中小企業40社参加で商談60件、知財戦略セミナーも:中小機構関東「大手ゼネコンジェグテック商談会」

2018/02/15 イベント
not set 技術論に熱が入った商談会

 中小機構関東本部は2月13日、東京・虎ノ門の同本部で、ロボット・省人化、都市環境・住環境などの分野の販路開拓や事業連携を目指す中小企業と、同分野の技術連携・製品調達を求めている大手総合建設企業との「大手ゼネコンジェグテック商談会」を開催した。中小企業40社が参加し、60件の活発な商談を展開した。日本弁理士会関東支部と共同で「ジェグテック知財戦略・大企業連携セミナー」も併催した。

 商談会に参加した大手ゼネコンは、中小機構のビジネスマッチングシステム「ジェグテック」にパートナー企業として登録している大成建設の1社。三豊精工(東京都八王子市)は、重量物が常時積載されている状態で長期間安定稼働できるロードセルとモニタリング装置の具現化を巡って同社と意見交換。第二営業部の茨田学マネージャーは「想定よりも技術的に深みのある話ができた」と参加を好感していた。

 人の感覚の数値化技術を提供するテック技販(京都府宇治市)は、歩き方や走り方などの動作計測の評価技術を応用した装置に関する商談で、仕様と見積もり交渉まで進む可能性を見出した。東日本営業所長の和田潤所長は「次回以降の展望が開けそうだ」と話した。

 「ジェグテック知財戦略・大企業連携セミナー」は、中小企業の経営者や法務担当者ら60人で満席となった。日本弁理士会関東支部から弁理士で中小企業診断士の白川洋一氏が登壇し、技術の普及による市場形成と技術の独占による利益獲得を切り分けるため、開示して構わない技術の仕分けとなるオープンクローズ戦略を求めた。
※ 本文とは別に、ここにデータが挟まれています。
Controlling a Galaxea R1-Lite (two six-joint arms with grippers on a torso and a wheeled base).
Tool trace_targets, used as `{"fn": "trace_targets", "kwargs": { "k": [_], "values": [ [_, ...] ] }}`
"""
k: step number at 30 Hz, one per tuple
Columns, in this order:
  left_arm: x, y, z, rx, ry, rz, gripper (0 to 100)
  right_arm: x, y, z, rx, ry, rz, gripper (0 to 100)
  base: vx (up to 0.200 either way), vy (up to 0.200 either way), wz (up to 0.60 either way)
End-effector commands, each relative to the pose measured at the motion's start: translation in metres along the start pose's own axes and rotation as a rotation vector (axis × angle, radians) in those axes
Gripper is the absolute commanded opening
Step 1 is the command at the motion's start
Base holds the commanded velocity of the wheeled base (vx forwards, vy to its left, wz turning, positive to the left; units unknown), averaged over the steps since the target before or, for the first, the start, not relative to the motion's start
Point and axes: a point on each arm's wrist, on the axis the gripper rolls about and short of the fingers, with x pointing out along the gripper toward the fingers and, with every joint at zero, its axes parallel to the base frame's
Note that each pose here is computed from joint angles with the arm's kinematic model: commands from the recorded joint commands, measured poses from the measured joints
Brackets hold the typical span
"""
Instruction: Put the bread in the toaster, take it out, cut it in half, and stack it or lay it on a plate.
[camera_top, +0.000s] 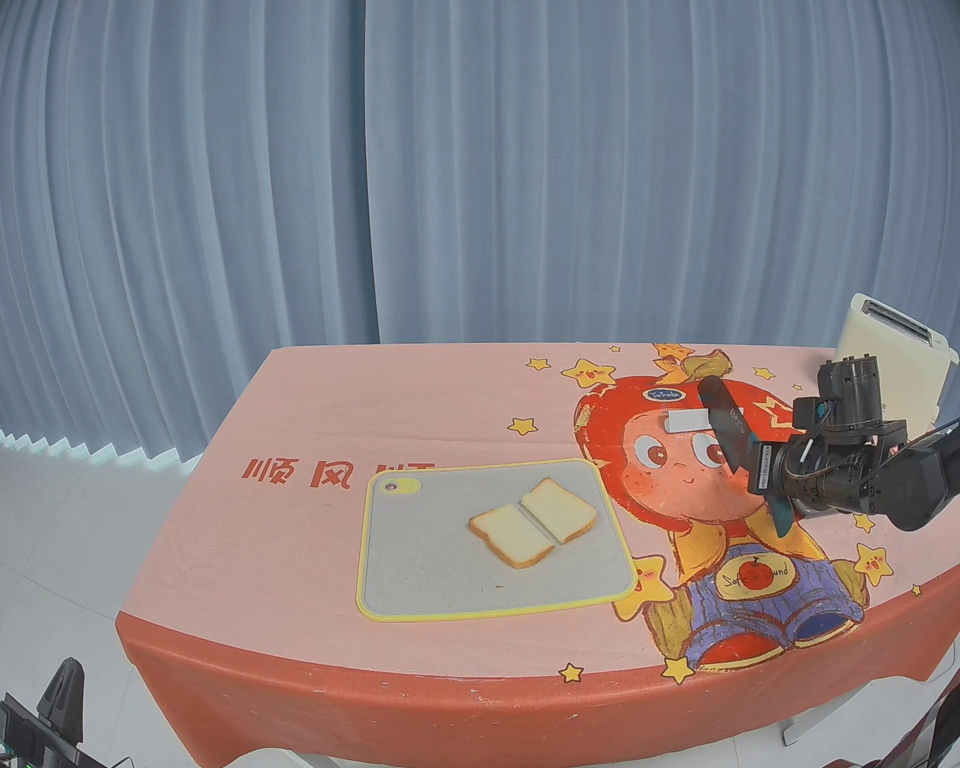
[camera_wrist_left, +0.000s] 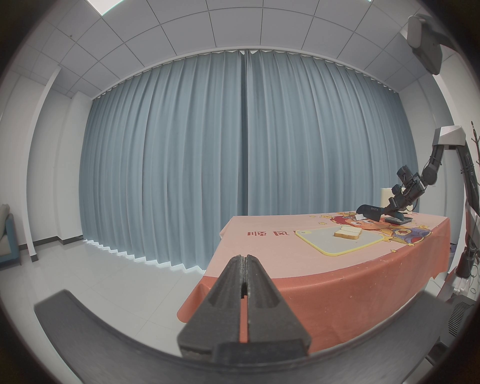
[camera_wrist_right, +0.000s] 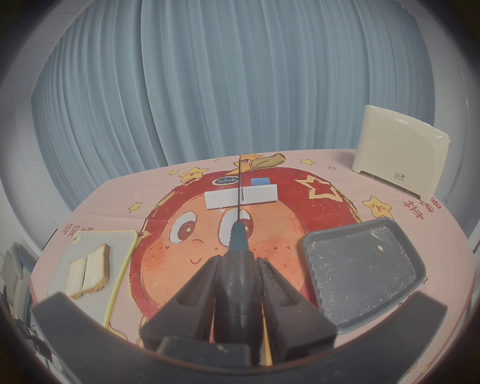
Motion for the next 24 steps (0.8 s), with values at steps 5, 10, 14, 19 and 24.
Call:
{"fn": "trace_targets", "kwargs": {
  "k": [5,10,14,19,24],
  "values": [
    [0.0,0.0,-0.0052,0.0,0.001,0.0,0,0.0015,0.0002,-0.0016,-0.003,0.007,-0.001,0,0.0,0.0,0.0],
    [0.0,0.0,-0.0052,0.0,0.001,0.0,0,0.0015,0.0002,-0.0016,-0.003,0.007,-0.001,0,0.0,0.0,0.0],
    [0.0,0.0,-0.0052,0.0,0.001,0.0,0,0.0015,0.0002,-0.0016,-0.005,0.007,-0.001,0,0.0,0.0,0.0],
    [0.0,0.0,-0.0052,0.0,0.001,0.0,0,0.0014,0.0004,-0.0026,-0.008,0.01,-0.001,0,0.0,0.0,0.0],
    [0.0,0.0,-0.0052,0.0,0.001,0.0,0,0.0009,0.0007,-0.003,-0.009,0.011,-0.001,0,0.0,0.0,0.0]
  ]
}}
 ジェグテックの登録企業から、成形・金型の新興セルビック(東京都品川区)の竹内宏代表取締役と、偏光板を製造・販売するルケオ(東京都板橋区)の坂下隆一顧問の2人を加えたパネルディスカッションも展開した。

 技術情報の開示制限について、竹内氏が取引先の要望に応じて柔軟に判断すると回答したことに対し、坂下氏は偏光版の製造技術に関する情報は一切開示しないが、偏光版の使用方法は案内すると回答。白川氏が、この違いをオープンクローズ戦略の使い分け事例と解説した。